TWO thirds of the Bank of England’s monetary policy committee (MPC) still oppose moves to normalise interest rates, despite rising price pressures.
The Bank expects inflation in the coming months to exceed its February predictions, it said yesterday.
“There remained a significant risk that inflation would exceed five per cent,” the MPC’s minutes revealed.
However, voting at the Bank’s April meeting showed no change from the previous two months, and analysts see little prospect of the MPC changing its dovish approach in the near term.
“We no longer expect a 0.25 per cent hike in May and instead forecast the first rate increase to be in August,” Barclays Capital responded.
“Crucially, there is no phrase in the MPC’s minutes which suggests members are awaiting the May Inflation Report meeting as a trigger to vote for a hike,” noted Citigroup’s Michael Saunders.
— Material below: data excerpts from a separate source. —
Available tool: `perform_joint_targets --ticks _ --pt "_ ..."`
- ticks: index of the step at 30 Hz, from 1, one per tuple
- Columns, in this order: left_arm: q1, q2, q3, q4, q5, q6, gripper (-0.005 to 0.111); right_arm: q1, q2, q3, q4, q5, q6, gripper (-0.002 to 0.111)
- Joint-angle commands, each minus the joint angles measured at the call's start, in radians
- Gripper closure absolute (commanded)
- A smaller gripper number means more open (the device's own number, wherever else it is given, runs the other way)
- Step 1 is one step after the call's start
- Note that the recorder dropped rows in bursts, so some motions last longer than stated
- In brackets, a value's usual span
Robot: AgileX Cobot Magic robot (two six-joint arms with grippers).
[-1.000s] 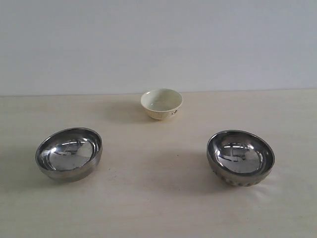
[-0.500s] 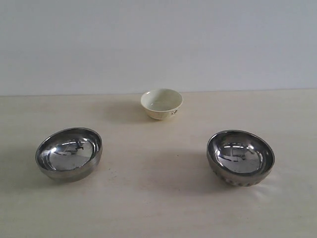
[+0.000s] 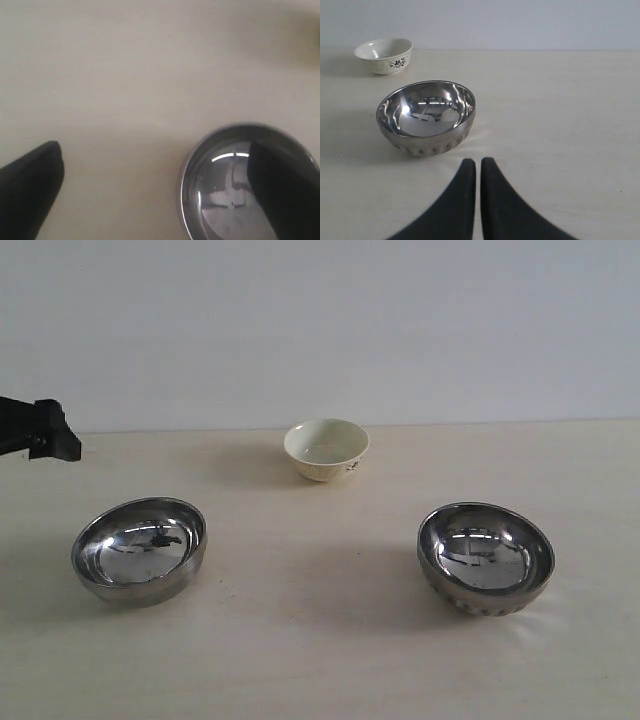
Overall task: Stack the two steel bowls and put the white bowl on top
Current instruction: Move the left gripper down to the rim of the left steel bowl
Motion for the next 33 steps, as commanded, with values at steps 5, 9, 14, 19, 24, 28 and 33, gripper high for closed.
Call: perform_joint_targets --ticks 5,9,14,19,24,28,33 --pt "-0.012 0.085 -0.009 -0.094 0.053 0.216 0.015 -0.007 -0.005 -0.001 -0.010 -0.007 -0.002 0.108" --pt "-0.055 0.119 -0.009 -0.092 0.070 0.294 0.015 -0.007 -0.005 -0.001 -0.010 -0.007 -0.002 0.108" --pt "-0.117 0.171 -0.009 -0.053 0.065 0.321 0.015 -0.007 -0.005 -0.001 -0.010 -0.007 -0.002 0.108" --pt "-0.124 0.201 -0.009 -0.003 0.068 0.296 0.015 -0.007 -0.005 -0.001 -0.010 -0.007 -0.002 0.108" --pt "-0.124 0.212 -0.009 0.033 0.062 0.242 0.015 -0.007 -0.005 -0.001 -0.010 -0.007 -0.002 0.108" --pt "-0.124 0.229 -0.009 0.040 0.060 0.215 0.018 -0.007 -0.005 -0.001 -0.010 -0.007 -0.002 0.108" --pt "-0.124 0.267 -0.009 0.040 0.037 0.175 0.024 -0.007 -0.005 -0.001 -0.010 -0.007 -0.002 0.108"
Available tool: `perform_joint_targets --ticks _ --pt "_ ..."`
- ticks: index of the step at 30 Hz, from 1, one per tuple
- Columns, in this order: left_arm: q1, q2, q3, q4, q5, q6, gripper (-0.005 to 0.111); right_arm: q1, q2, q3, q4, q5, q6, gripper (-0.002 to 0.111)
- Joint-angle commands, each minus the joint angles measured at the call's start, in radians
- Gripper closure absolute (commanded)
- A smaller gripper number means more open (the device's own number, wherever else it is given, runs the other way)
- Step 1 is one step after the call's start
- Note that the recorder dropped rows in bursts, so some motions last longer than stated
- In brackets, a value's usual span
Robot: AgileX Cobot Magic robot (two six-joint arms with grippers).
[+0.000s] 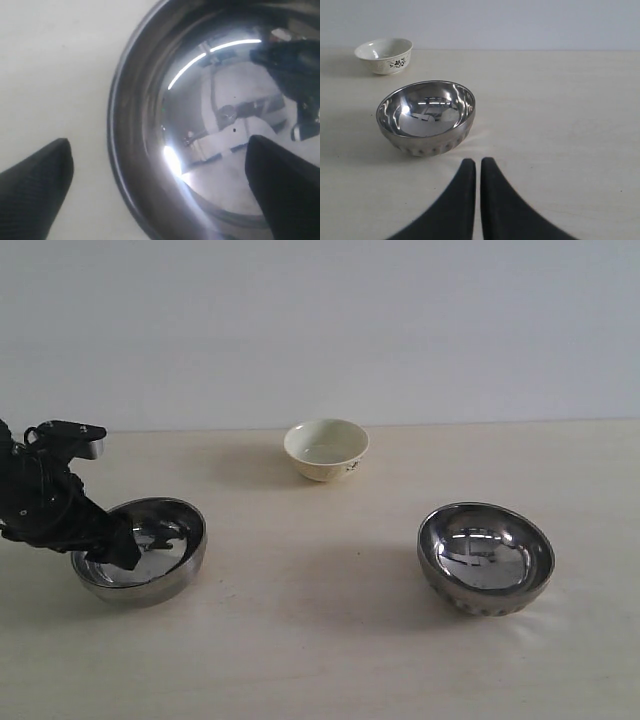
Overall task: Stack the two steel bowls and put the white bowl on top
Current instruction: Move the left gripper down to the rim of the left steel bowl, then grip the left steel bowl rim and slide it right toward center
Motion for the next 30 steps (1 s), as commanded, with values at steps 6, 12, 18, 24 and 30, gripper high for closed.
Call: perform_joint_targets --ticks 6,12,18,24,30 --pt "-0.006 0.045 -0.007 0.017 -0.035 -0.057 0.034 -0.007 -0.005 -0.001 -0.010 -0.007 -0.002 0.108" --pt "-0.006 0.063 -0.007 0.020 -0.035 -0.057 0.043 -0.007 -0.005 -0.001 -0.010 -0.007 -0.002 0.108" --pt "-0.006 0.065 -0.007 0.013 -0.011 -0.055 0.103 -0.007 -0.005 -0.001 -0.010 -0.007 -0.002 0.108" --pt "-0.006 0.050 -0.038 0.008 0.034 -0.115 0.103 -0.007 -0.005 -0.001 -0.010 -0.007 -0.002 0.108" --pt "-0.029 -0.011 -0.076 -0.156 0.118 -0.079 0.103 -0.007 -0.005 -0.001 -0.010 -0.007 -0.002 0.108"
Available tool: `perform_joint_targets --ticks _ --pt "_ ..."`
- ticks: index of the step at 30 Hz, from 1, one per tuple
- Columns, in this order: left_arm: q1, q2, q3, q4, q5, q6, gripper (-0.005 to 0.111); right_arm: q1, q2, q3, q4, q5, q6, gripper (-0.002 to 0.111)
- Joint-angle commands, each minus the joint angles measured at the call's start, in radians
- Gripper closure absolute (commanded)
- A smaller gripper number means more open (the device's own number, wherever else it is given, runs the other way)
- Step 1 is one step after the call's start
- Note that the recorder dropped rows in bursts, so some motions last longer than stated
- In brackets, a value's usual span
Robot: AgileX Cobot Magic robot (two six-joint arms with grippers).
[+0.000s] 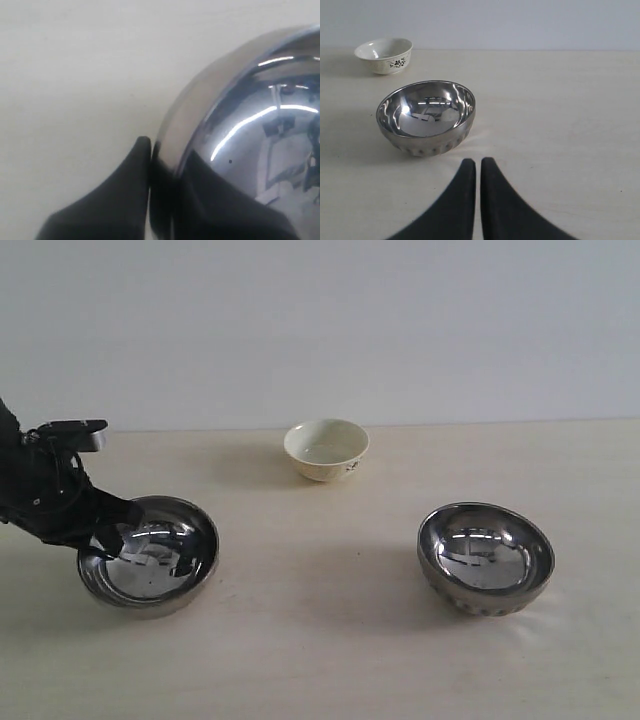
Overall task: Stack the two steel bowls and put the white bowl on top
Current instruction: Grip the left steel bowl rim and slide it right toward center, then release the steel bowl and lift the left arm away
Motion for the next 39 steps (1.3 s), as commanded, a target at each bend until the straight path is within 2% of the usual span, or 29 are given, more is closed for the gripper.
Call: perform_joint_targets --ticks 1,9,21,29,39 --pt "-0.044 -0.053 -0.013 -0.107 0.038 0.049 0.103 -0.007 -0.005 -0.001 -0.010 -0.007 -0.002 0.108" --pt "-0.163 -0.082 -0.051 -0.178 0.059 0.058 0.103 -0.007 -0.005 -0.001 -0.010 -0.007 -0.002 0.108" --pt "-0.324 -0.048 -0.053 -0.243 0.001 0.076 0.103 -0.007 -0.005 -0.001 -0.010 -0.007 -0.002 0.108" --pt "-0.364 0.034 -0.055 -0.295 -0.037 0.089 0.103 -0.007 -0.005 -0.001 -0.010 -0.007 -0.002 0.108" --pt "-0.370 0.094 -0.055 -0.295 -0.068 0.107 0.103 -0.007 -0.005 -0.001 -0.010 -0.007 -0.002 0.108"
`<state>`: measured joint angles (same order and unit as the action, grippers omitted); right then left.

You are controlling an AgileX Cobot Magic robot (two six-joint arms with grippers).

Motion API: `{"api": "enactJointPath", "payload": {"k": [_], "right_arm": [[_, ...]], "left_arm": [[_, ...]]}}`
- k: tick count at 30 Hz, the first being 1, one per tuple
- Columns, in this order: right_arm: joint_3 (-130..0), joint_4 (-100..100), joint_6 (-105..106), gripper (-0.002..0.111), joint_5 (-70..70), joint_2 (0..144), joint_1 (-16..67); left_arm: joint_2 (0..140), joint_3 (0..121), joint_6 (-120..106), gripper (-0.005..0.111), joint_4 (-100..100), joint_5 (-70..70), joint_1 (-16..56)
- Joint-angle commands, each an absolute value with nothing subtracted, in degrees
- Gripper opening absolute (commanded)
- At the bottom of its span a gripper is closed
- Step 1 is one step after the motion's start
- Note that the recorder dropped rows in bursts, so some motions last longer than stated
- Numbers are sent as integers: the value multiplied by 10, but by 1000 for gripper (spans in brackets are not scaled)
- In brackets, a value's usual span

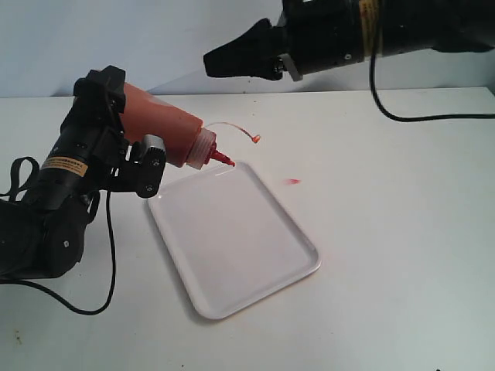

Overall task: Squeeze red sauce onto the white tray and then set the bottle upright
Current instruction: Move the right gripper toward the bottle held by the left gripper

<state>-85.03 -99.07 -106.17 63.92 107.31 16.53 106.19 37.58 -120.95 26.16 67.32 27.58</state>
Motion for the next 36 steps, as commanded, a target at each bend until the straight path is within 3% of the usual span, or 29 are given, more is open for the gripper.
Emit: {"api": "enactJointPath", "payload": {"k": [1,19,20,22,25,27,36], "right_arm": [[-944,-999,-1089,0,700,1152,159],[-974,-999,-969,2,698,1183,80],[-974,-999,-955,6,700,1184,80],[-974,-999,-933,29,689,1184,80],[-974,-999,-925,86,664,1184,80],[-974,-999,-924,105,664,1184,90],[-974,-999,-904,105,619,1189,149]], "left_arm": [[1053,376,-1200,0,260,700,280],[1053,376,-1200,0,232,700,280],[1053,376,-1200,0,232,700,280],[1053,376,-1200,0,230,700,280],[1053,376,-1200,0,230,700,280],[1053,376,-1200,0,230,700,280],[1053,376,-1200,0,232,700,280]]}}
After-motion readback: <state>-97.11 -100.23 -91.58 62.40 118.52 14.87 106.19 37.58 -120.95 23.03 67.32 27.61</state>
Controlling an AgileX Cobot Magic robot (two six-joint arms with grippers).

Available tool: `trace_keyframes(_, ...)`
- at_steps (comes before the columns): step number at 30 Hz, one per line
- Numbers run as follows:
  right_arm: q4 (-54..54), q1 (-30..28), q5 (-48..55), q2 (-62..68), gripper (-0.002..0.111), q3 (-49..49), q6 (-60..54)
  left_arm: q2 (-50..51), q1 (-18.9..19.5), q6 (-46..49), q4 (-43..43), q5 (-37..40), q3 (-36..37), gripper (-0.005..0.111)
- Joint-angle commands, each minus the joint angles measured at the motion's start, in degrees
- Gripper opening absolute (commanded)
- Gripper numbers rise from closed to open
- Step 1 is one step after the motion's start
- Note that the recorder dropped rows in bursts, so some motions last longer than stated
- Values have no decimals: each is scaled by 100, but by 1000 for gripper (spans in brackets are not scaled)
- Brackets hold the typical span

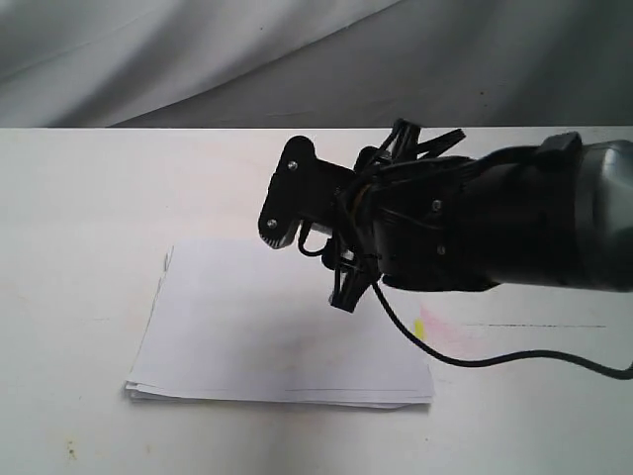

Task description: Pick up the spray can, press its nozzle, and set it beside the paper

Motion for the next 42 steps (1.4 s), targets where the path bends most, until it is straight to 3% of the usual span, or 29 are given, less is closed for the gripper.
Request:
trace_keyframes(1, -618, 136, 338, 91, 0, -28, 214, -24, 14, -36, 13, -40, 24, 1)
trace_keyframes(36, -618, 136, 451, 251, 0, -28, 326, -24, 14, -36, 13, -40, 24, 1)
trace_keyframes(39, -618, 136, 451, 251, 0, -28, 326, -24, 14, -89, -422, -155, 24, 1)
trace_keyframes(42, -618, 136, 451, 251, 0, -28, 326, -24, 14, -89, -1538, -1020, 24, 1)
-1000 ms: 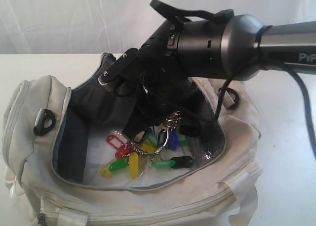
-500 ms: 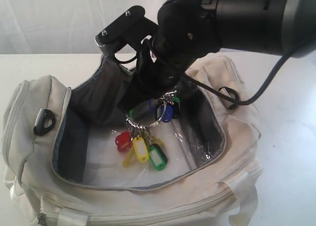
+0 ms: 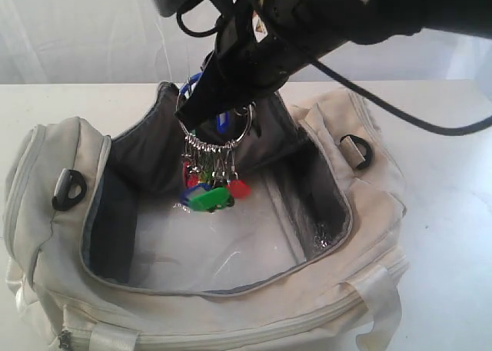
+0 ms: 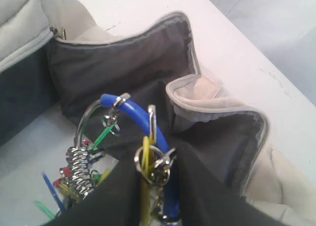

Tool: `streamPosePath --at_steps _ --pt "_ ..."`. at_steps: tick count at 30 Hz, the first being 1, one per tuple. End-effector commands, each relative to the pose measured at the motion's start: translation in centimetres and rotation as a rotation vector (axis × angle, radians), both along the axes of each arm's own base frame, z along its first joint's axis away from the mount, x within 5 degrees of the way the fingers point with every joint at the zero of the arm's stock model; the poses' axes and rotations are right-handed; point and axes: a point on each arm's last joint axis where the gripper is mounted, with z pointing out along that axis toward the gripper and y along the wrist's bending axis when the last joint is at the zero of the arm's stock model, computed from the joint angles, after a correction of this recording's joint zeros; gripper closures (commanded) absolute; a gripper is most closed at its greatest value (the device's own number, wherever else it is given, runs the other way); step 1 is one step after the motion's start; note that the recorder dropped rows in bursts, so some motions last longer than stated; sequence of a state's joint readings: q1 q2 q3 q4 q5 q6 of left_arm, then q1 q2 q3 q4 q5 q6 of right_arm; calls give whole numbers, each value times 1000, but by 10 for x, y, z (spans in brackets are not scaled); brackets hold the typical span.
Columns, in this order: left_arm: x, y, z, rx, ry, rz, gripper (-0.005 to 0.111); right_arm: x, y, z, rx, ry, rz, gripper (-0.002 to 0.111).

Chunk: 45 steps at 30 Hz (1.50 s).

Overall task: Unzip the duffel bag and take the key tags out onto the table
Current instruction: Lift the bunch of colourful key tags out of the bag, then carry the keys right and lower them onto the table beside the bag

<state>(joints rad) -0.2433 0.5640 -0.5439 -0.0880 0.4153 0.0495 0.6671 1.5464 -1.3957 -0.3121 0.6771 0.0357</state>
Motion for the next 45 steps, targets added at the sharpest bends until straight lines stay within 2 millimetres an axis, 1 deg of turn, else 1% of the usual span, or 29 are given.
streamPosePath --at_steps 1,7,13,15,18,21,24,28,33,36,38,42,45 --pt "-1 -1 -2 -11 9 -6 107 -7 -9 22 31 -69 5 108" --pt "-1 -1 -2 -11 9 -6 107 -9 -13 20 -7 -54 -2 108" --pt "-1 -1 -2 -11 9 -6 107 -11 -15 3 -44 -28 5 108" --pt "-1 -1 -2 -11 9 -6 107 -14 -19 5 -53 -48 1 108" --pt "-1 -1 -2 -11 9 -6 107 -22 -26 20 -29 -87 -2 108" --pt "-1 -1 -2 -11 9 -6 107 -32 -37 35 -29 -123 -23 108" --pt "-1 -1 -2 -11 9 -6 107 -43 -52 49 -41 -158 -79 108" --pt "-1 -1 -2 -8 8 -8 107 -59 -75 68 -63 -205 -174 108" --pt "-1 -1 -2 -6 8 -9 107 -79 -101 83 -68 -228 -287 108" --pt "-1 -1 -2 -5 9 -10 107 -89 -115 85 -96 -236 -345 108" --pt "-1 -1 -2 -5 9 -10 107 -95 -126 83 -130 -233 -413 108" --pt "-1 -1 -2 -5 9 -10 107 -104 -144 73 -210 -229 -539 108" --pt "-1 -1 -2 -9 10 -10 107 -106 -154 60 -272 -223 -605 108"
“The absence of any such phrase this time reinforces the likelihood that the MPC will probably not hike in May unless new upside risks to growth or inflation emerge.”
Only three of the nine-member panel voted for a rise in rates: Andrew Sentance again favouring a 0.5 per cent hike, and Martin Weale and Spencer Dale both voting for a 0.25 per cent tightening.
Weale and Spencer “regarded the matter as finely balanced… given the weakness of the real economy and the uncertainty facing the outlook,” the minutes said.
“Clearly Dale and Weale are closer to those voting for no change than they are to Sentance on the basis of these minutes,” commented Sam Hill of RBC Capital Markets.
May’s meeting marks the end of arch-hawk Andrew Sentance’s term on the MPC. Sentance will be replaced by Goldman Sachs economist Ben Broadbent.
Chief dove Adam Posen continued to vote for more quantitative easing.